Producing a well-argued piece for a serious, public journal, however, brings us to another dimension of the trivium: namely, logic.  Our students must be trained to be able to recognize good arguments from bad; they should be able to carry on a reasonable discussion or debate on a topic of importance; they should understand, in short, all the fundamental elements of informal logic and inference.  And what’s more, they should be able to integrate those abilities with their skills of writing and speaking.  Abilities in each one, I believe, would serve to deepen and extend a person’s ability in all the others.

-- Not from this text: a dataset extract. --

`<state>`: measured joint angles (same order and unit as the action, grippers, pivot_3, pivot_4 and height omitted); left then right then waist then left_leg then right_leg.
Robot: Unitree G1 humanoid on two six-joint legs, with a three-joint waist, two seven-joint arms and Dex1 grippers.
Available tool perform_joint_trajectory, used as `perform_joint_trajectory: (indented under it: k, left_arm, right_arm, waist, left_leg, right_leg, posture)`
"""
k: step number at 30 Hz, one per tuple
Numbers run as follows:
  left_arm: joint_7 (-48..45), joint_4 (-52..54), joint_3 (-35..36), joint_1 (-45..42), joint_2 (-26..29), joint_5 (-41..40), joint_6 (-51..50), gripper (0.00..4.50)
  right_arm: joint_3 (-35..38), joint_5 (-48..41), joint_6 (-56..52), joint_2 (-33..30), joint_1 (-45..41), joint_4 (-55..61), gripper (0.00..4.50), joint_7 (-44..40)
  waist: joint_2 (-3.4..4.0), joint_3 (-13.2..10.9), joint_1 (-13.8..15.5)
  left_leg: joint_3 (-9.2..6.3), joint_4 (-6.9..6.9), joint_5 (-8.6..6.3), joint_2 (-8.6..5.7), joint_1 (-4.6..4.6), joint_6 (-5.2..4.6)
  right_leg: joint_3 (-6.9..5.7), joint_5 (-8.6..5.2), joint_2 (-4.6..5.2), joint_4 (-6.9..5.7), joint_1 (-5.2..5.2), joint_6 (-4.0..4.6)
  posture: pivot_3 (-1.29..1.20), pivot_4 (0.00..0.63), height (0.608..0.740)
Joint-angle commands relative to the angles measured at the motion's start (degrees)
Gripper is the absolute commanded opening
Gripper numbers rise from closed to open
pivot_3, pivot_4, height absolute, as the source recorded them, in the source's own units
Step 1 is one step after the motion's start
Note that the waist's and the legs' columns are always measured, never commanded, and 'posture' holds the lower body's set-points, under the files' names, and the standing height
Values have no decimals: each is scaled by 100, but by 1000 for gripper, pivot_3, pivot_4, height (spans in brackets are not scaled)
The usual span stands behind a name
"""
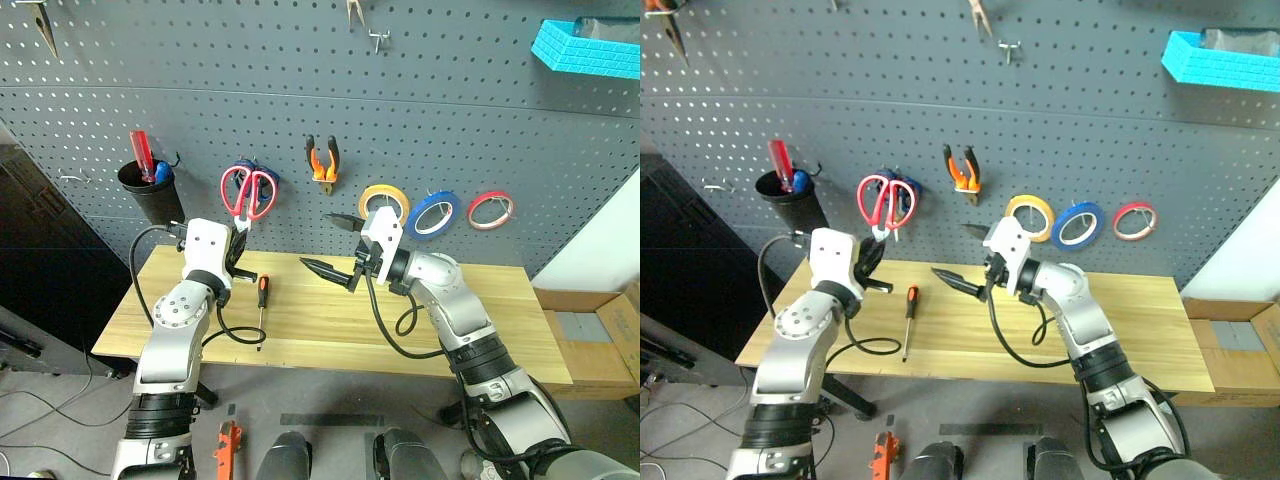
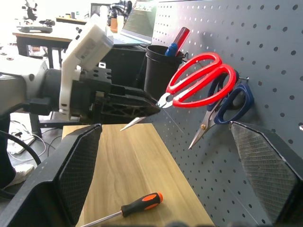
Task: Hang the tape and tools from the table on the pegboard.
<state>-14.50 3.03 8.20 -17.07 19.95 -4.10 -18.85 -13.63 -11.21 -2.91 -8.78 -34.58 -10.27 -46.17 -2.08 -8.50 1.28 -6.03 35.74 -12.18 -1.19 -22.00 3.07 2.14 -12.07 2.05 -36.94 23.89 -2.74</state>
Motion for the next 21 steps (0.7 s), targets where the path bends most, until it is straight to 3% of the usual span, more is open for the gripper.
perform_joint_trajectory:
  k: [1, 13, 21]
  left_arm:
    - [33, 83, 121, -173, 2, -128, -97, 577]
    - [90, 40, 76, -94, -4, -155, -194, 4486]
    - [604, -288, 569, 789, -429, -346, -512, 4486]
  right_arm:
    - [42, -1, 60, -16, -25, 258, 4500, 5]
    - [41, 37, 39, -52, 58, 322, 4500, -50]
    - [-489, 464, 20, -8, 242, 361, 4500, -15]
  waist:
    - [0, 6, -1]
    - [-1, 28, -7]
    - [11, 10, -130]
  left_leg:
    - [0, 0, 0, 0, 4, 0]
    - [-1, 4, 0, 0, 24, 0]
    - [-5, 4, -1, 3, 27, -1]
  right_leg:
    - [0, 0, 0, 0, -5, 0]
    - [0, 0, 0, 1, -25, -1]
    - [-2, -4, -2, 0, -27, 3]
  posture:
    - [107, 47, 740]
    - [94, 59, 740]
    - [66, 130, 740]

Indeed, the curriculum I have in mind would take these three important skills – namely, grammar (including composition), rhetoric (including public speaking), and logic (including both logical argumentation and methods of valid inference from evidence) –  and coordinate them together into one core course. By unifying these efforts in one core, interdisciplinary course, I believe we could achieve the goals of each of the three more efficiently and effectively.

So, for example, there are substantial benefits to be gained, I believe, by teaching students writing in the context of public speaking.  One of the problems with teaching writing, I have found, is that students almost never read over their own work.  If we could  systematically require our students to produce written work that would be read out loud and to their peers, this might help motivate them to write more clearly, to think more seriously, and to discuss those ideas both before and after class with those who would have the responsibility of listening to them.

But students need not only writing skills, they need something to write about All departments and disciplines also require critical thinking skills and the ability to make critical and effective judgments in various situations.  We all know the frustration of getting papers or hearing presentations that, rather than making serious arguments, set forth instead the student’s “feelings” about something or another — whether it be literature, politics, or philosophy.  Statements such as “I just don’t like Achilles — he seems mean”; or “Machiavelli just isn’t nice to people” are legion in college writing.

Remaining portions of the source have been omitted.